Turf, dead leaves, more or less pickled by decay, dry twigs cased in lichens, broken stones with cushions of moss and, lastly, mould, the final residue of vegetable matters wrought upon by time. Under the tufts of the centaury on which the Golden Cryptocephalus browses lies a black bed of the miscellaneous refuse of the plant.

If we pass an attentive lens between the two humps at the lower end, we very often see, encrusted in the earthy mass, the remains of the shell of the egg. This is the potter's mark. The arrangement of the spiral ridges, the number and the shape of the pits enable us almost to read the name of the maker, Clythra or Cryptocephalus.

In the eggs of the Golden Cryptocephalus and the Ilex Cryptocephalus they consist of eight flattened, wavy ribs, winding corkscrew-wise; in those of the Two-spotted Cryptocephalus they take the form of spiral rows of pits. What can this envelope be, so remarkable for its elegance, with its spiral mouldings, its thimble-pits and its hop-scales?

Mingled with the normal eggs of both the Golden Cryptocephalus and the Long-legged Clythra, I find others which differ in no respect from the usual run of insects' eggs. The eggs are perfectly smooth, with a soft, pale-yellow shell. As the cage contains no other insects than the Clythra under consideration or the Cryptocephalus, I cannot be mistaken as to the origin of my finds.

It is in the cloaca, the chamber common to the oviduct and the intestine, that the bird wraps its egg in a calcareous shell, often decorating it with magnificent hues: olive-green for the Nightingale, sky-blue for the Wheatear, soft pink for the Icterine Warbler. It is in the cloaca also that the Clythra and the Cryptocephalus produce the elegant armour of their eggs.

As for the thing so prettily wrought by the Long-legged Clythra and the Cryptocephali, let us admit without false shame that it is made of fæcal matter.

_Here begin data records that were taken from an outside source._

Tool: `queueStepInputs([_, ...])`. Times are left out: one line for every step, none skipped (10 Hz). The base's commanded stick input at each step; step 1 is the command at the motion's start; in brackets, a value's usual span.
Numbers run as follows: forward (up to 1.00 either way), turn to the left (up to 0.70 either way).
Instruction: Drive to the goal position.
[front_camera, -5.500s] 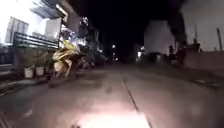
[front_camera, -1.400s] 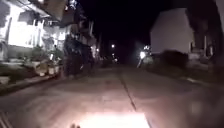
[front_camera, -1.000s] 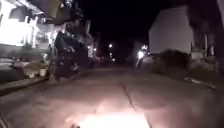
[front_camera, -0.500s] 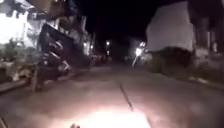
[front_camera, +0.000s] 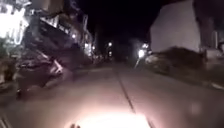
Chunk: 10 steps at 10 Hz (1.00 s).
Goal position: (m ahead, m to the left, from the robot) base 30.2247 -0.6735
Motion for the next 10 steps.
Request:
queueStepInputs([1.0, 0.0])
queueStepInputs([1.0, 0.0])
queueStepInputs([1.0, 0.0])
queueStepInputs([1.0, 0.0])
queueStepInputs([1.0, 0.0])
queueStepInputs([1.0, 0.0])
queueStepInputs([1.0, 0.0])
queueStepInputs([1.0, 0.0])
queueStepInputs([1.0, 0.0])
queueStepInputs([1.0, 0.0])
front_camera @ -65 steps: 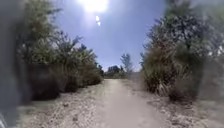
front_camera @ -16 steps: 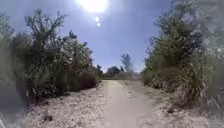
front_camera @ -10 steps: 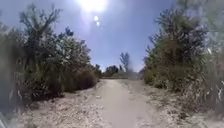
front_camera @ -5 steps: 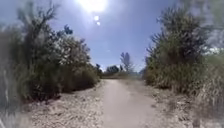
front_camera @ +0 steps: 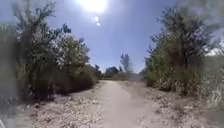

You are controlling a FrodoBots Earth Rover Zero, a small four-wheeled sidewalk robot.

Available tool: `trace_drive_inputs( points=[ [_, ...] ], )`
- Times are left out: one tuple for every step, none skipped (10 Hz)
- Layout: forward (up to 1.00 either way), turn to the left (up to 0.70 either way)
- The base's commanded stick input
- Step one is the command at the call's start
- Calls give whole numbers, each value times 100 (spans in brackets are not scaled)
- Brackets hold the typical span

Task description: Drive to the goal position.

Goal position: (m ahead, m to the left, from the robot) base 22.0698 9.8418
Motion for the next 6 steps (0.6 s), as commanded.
trace_drive_inputs(
  points=[
    [44,2],
    [44,2],
    [44,2],
    [44,2],
    [44,2],
    [44,2]
  ],
)
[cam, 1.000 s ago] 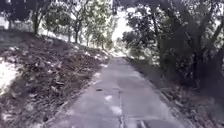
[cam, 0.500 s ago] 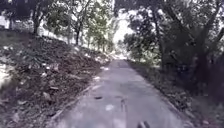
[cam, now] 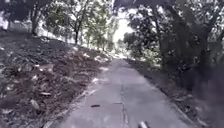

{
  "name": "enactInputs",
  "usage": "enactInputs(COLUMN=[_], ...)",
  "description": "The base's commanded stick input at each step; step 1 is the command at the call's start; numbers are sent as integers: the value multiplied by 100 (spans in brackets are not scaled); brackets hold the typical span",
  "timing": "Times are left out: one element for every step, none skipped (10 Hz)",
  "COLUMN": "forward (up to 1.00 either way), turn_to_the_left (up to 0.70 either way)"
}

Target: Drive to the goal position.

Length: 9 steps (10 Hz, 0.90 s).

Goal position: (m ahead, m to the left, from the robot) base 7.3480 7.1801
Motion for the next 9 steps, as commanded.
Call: enactInputs(forward=[50,50,50,50,50,50,50,50,50], turn_to_the_left=[0,0,-1,-21,-40,-48,-50,-50,-32])
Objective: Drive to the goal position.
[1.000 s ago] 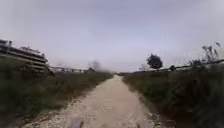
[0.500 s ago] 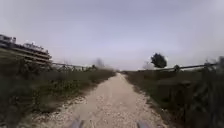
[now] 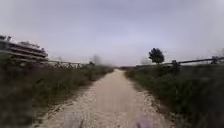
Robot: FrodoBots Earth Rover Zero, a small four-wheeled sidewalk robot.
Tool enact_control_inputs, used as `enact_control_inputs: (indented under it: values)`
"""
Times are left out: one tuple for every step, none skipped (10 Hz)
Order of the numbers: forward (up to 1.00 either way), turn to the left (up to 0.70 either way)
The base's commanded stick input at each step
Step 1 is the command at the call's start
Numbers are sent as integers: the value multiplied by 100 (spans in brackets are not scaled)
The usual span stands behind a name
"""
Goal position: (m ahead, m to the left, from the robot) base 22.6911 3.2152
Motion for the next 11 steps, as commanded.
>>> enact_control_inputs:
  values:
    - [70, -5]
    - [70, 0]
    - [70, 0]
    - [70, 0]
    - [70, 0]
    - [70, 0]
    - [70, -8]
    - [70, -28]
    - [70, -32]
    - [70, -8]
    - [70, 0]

The proof is furnished by certain specimens, by no means rare in the Golden Cryptocephalus, in which the customary brown is replaced by an unmistakable green, the sign of a vegetable pulp.

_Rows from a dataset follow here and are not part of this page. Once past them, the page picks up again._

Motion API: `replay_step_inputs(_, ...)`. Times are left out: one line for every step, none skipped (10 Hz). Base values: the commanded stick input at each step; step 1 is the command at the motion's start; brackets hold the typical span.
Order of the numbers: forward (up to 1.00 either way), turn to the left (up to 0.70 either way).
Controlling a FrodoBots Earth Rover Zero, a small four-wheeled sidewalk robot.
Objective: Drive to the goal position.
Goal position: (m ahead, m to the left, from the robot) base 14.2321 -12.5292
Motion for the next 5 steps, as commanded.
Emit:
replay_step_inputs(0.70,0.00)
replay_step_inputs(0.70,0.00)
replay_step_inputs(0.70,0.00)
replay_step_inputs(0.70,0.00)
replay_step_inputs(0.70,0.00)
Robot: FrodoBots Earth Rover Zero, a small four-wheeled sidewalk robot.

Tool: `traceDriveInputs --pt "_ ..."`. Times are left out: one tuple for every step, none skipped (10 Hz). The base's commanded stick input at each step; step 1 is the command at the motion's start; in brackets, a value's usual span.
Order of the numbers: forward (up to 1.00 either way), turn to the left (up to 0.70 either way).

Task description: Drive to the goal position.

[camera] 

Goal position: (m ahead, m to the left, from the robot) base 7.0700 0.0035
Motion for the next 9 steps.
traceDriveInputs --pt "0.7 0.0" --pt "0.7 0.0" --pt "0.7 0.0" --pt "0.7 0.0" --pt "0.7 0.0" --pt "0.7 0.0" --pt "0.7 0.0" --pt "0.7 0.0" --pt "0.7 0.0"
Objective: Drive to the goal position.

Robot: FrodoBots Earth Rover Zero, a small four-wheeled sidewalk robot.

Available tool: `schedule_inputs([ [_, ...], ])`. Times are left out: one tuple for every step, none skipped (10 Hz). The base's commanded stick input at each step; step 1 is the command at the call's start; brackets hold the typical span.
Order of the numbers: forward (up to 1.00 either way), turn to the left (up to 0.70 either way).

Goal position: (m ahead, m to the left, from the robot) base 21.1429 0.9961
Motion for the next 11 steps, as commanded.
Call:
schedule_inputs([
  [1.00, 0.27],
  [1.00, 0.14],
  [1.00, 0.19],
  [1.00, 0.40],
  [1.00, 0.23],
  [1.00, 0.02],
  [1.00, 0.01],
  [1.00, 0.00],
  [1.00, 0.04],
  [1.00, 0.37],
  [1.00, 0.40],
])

From the very first I could not imagine the worker in ceramic paste designing its own pottery by drafting the first outlines. My doubts were justified. The grubs of the Clythra and the Cryptocephalus possess a maternal legacy in the shape of a shell, a garment which they have only to enlarge. They are born the owners of a layette which becomes the groundwork of their trousseau.

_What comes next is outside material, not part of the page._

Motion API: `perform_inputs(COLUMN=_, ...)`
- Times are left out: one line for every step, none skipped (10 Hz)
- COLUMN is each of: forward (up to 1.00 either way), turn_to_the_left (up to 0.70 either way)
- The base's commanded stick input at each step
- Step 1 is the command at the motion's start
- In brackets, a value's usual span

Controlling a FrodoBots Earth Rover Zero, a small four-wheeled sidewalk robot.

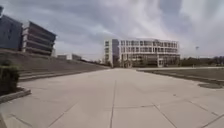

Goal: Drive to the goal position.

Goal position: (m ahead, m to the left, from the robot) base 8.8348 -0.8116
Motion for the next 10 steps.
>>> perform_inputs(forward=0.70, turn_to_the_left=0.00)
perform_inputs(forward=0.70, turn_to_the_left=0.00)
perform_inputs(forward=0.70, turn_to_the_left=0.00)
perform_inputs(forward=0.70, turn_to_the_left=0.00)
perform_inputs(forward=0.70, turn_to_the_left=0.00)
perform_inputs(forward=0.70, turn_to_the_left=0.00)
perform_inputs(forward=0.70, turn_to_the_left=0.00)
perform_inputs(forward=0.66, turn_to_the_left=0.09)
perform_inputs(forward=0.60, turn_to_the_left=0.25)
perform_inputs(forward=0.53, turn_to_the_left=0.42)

Moreover, if any doubts remained, they would be dispelled by the following evidence: in addition to the bare, yellow eggs there are some whose base is set in a tiny brown, pitted cup, obviously the work of either the Two-spotted Cryptocephalus or the Long-legged Clythra, according to the cage, but unfinished work, which half-clothed the egg, as it left the ovaries, and then, when the dress-material ran short, or something went wrong with the machinery, allowed it to cross the outer threshold in the likeness of an acorn fixed in its cup.